The Oxford Botanical Garden was first built four centuries ago as a physical garden to support medical training at the university. In 1648, the first catalog recorded some 1,400 plants. Since then it has created the largest collection of plants and arboretum and is an important research center with a collection of historical plants such as the Q. To the roots of the seeds By Stephen Harris (Bodian Library, £ 40) is a well-crafted account of the garden (its roots), its seeds (teaching the place).
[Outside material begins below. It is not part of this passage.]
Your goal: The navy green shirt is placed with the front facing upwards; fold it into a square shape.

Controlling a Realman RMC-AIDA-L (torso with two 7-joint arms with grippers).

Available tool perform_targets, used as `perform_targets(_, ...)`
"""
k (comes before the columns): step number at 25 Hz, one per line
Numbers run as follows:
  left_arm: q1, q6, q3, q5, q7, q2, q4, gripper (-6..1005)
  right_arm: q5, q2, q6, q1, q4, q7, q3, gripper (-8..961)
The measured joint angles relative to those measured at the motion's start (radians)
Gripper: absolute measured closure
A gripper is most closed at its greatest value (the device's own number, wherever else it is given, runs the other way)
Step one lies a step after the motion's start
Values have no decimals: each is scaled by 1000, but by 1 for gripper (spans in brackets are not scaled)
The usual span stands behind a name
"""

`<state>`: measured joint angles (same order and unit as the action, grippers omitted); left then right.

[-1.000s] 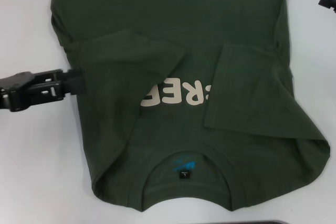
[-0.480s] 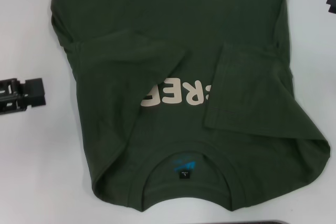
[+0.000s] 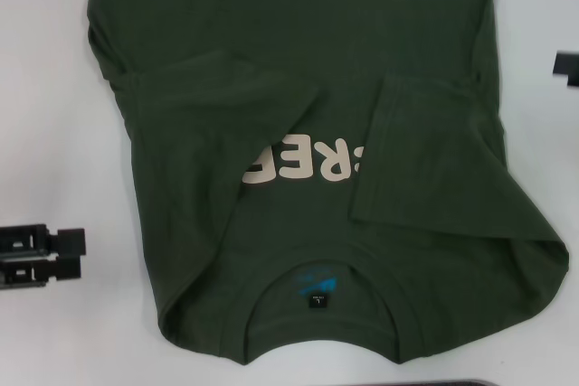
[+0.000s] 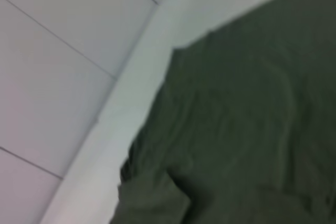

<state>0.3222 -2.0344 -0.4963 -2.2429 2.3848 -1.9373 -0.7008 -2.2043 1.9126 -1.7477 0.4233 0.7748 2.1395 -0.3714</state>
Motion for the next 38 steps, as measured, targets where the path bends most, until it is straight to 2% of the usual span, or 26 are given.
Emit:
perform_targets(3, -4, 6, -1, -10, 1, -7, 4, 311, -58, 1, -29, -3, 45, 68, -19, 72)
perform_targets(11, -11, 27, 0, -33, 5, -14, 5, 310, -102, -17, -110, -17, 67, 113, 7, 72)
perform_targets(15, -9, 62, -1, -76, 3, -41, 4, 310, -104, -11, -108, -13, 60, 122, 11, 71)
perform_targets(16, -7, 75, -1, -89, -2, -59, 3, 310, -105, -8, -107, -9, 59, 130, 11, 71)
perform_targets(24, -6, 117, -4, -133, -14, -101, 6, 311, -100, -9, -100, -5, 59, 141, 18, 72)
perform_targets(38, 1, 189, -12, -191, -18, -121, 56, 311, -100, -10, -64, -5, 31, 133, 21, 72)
The other sections – stems, leaves, buds, flowers and fruits – list the history of collecting and classifying plants and plant development. There are wonderful scholars and collectors here from various countries and ceremonies, as well as precious paintings from herbal writings.

Snowdenham House, Suri, UK, Taken from Tom Stewart-Smith

/ Alan Polock-Morris

You can’t do better than Robin Lane Fox for fun browsing A caring garden (Penguin, £ 10.99), fragments of his garden for the Financial Times and still excellent, ten years after the first edition. It’s about flower gardening based on his own gardening experience and the gardening experience at Oxford College – side by side in gardening, or perhaps in some other way. He says the garden is not about biodiversity or saving the planet. It means “trying to grow plants, whatever their origin, and put them in a position that suits them and us.” So.

For gardeners lovers and designers, the garden book is by Tom Stewart-Smith Taken from Earth (Thames and Hudson, ፓ 50), a report on the work of this great gardener, two essays on his techniques and influences, and by Tim Robinson, two dozen in the project, here and around the world. The illustrations are interesting, clear, and detailed analysis, but the best thing about the book is that it is an imaginative and practical poem by Star Smith himself. There is a story about the discovery of a mysterious garden in the casino of Villa Farnez in Capararola, which is very magical.

The concept of garden psychology is about the human spirit as a garden, but the discussion of the lost paradise (it was a garden) is based on, in fact, wonderful places. Whenever I think of gardens and their connection to the landscape, I think, “Every time I see [it] Continuous dialogue between internal and external… The garden will be an alternative to the individual in society, a fortified and influential place… The garden will be a never-ending balance between content and communication. ”Wonderful.